I craft my boot device by hand. I'm using files filched from some
Ubuntu distribution (so, GRUB2), lately booting with the ISO file. I've
booted from an external (USB) hard disk, and from thumb drives.
On my external hard drive, I copied vmlinuz and initrd to the ESP
(because on another machine, with Secure Boot enabled, the version of
GRUB2 I filched does not support NTFS filesystems, and I cannot insert
the appropriate module). The ISO file is in a subdirectory of an NTFS
partition. The GRUB2 item is:
set bdir=(${root})/boot
set fsd=/os/boot
menuentry "Ubuntu 20.04.2 64-bit via ISO" {
set gfxpayload=keep
set ubdir=${bdir}/ubuntu200402-64
set isopath=${fsd}/ubuntu-20.04.2-desktop-amd64.iso
linux ${ubdir}/vmlinuz boot=casper iso-scan/filename=${isopath} ignore_uuid
fsck.mode=skip
initrd ${ubdir}/initrd
}
So, GRUB is told to load the kernel and initrd from the FAT-
formatted ESP, while the kernel is told to find the ISO file.

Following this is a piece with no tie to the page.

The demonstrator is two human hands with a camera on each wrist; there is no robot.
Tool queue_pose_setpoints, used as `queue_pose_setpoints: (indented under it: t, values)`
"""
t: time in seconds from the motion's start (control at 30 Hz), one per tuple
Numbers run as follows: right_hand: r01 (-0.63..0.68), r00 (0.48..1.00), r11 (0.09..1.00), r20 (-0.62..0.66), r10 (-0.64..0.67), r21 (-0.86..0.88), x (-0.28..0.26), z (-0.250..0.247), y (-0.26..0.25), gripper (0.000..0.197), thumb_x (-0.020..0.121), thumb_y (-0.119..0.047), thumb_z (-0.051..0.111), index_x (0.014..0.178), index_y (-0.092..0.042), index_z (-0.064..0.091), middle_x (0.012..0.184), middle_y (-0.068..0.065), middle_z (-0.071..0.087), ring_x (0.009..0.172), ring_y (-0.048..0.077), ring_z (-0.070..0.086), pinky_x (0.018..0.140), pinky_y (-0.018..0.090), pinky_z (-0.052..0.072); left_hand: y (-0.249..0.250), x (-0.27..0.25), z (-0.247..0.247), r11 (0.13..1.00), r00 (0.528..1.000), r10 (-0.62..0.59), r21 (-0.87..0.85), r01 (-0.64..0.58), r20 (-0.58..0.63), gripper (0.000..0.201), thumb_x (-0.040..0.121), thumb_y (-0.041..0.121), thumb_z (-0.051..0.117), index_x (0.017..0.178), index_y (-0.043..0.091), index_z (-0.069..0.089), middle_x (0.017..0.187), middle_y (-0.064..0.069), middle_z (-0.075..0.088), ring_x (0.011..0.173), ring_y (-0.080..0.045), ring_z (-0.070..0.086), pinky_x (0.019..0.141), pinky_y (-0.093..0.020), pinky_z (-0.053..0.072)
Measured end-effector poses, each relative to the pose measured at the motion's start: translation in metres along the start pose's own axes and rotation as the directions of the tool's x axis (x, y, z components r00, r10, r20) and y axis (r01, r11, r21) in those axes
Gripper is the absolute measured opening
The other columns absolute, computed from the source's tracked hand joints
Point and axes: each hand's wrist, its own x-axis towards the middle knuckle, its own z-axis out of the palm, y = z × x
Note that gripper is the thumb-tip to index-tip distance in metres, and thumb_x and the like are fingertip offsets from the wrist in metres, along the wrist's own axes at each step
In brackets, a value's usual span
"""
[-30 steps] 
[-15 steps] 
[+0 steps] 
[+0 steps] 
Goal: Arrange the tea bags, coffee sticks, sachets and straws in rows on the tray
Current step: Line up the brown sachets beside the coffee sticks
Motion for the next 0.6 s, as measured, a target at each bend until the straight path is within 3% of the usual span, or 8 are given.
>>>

I observed the same behavior with 20.04.1 as with 20.04.2.
I observed the same behavior when booting from a thumb drive as when
booting from a hard drive.
I haven't tried to find a copy of "20.04". Was there such a thing?
Or was 20.04.1 the first released version, the one referred to in all
those posts complaining about the automatic disk check?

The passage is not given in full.